Constant connectivity to the internet has improved our lives by leaps and bounds. From booking dinner reservations and buying movie tickets to keeping in touch with long-distance friends and finding the perfect gifts, the web offers a wealth of information. But along with the perks, numerous threats lurk online.
While we truly want to believe that the internet is a safe place where you can’t fall for all types of online scams, it’s always a good reminder to do a reality check. We, humans, can become an easy target for malicious people who want to steal our hard-earned money. Worse, our most valuable personal data.

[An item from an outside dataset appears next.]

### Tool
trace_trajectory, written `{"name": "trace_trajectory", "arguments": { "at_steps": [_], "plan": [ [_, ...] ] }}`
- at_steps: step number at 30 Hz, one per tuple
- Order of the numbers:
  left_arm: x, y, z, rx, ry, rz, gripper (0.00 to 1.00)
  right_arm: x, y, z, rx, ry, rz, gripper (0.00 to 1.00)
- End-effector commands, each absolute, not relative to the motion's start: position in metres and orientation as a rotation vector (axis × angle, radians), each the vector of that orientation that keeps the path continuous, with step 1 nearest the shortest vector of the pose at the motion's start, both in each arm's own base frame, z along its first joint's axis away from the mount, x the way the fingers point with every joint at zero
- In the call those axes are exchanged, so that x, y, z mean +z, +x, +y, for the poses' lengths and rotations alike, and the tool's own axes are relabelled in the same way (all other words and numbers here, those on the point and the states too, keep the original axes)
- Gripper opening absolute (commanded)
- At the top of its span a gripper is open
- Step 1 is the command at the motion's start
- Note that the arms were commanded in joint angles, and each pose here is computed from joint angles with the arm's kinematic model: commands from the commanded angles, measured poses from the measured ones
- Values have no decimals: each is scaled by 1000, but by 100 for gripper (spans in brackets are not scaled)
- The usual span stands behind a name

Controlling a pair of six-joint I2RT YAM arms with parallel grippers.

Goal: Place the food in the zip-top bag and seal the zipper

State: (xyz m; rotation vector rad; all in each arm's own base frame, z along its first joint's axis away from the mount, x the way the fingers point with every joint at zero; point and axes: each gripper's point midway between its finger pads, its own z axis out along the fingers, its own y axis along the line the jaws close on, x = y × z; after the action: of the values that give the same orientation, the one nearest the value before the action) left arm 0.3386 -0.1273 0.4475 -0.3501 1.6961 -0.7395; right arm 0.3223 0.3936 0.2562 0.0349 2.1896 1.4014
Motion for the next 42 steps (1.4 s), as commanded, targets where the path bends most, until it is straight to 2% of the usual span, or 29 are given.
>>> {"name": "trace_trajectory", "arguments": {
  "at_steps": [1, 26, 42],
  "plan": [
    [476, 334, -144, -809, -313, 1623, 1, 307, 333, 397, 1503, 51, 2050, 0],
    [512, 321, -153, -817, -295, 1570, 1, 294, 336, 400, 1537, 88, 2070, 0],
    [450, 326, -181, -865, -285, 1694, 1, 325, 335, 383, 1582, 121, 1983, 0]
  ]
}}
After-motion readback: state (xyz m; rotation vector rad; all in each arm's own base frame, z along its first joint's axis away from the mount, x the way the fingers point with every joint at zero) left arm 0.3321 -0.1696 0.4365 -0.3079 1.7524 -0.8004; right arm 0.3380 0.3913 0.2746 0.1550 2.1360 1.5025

One netizen recently shared her experience after being scammed by an alleged online shop. Jeshika Yan shared the modus on her Facebook account to warn everyone. She went on to narrate that it was around 5:00 in the afternoon when an unexpected delivery arrived at their home. Written on the package were Jeshika’s full name and correct address.
She was not at home at the time so her mother received the parcel on her behalf. Initially, her mother was surprised since her daughter did not inform her about it prior to the delivery.
Jeshika said that she frequently purchases things online, but she makes it a point to tell her mom about it. Whenever she is not around, it is always her mother who would receive and pay for the items.
Since Jeshika only borrowed her mother’s phone because hers was broken, her mother was not able to reach her immediately to ask about the package that came to their house.
On the other hand, her mother was convinced that the package was really hers because it was named and addressed to Jeshika. To make the story short, her mom received and paid the package, informing her about it later on through Facebook chat after the dispatcher had left.
Much to her surprise, Jeshika replied to her mom that she neither ordered anything nor was she expecting any delivery that day.
Their house is in Batangas City while she is working in Sto. Tomas. The package which cost P1,890 indicated that it was from a shop named SHOPALLYOUWANT and was dispatched by XPOST.
Surprisingly, the culprits managed to get her complete name and home address right although her contact number was incorrect. She immediately thought that it was a modus and did her research online. She googled XPOST and found out that there are other cases similar to theirs.
Jeshika even tried to call the number of the sender written on the package but unfortunately, it couldn’t be reached. She concluded that the number was just made up. Based on the information she gathered, they most likely got her name and address from Shopee and Lazada where she usually shops. The modus is that they would send a random package which is supposedly on “super sale” and would make the receiver pay for it with an overpriced amount.
Since the package is marked Cash On Delivery (COD), it must be paid upon delivery. Moreover, Jeshika thinks that the delivery guy is an accomplice to the modus.
She warns everyone to always be vigilant especially when giving out information online.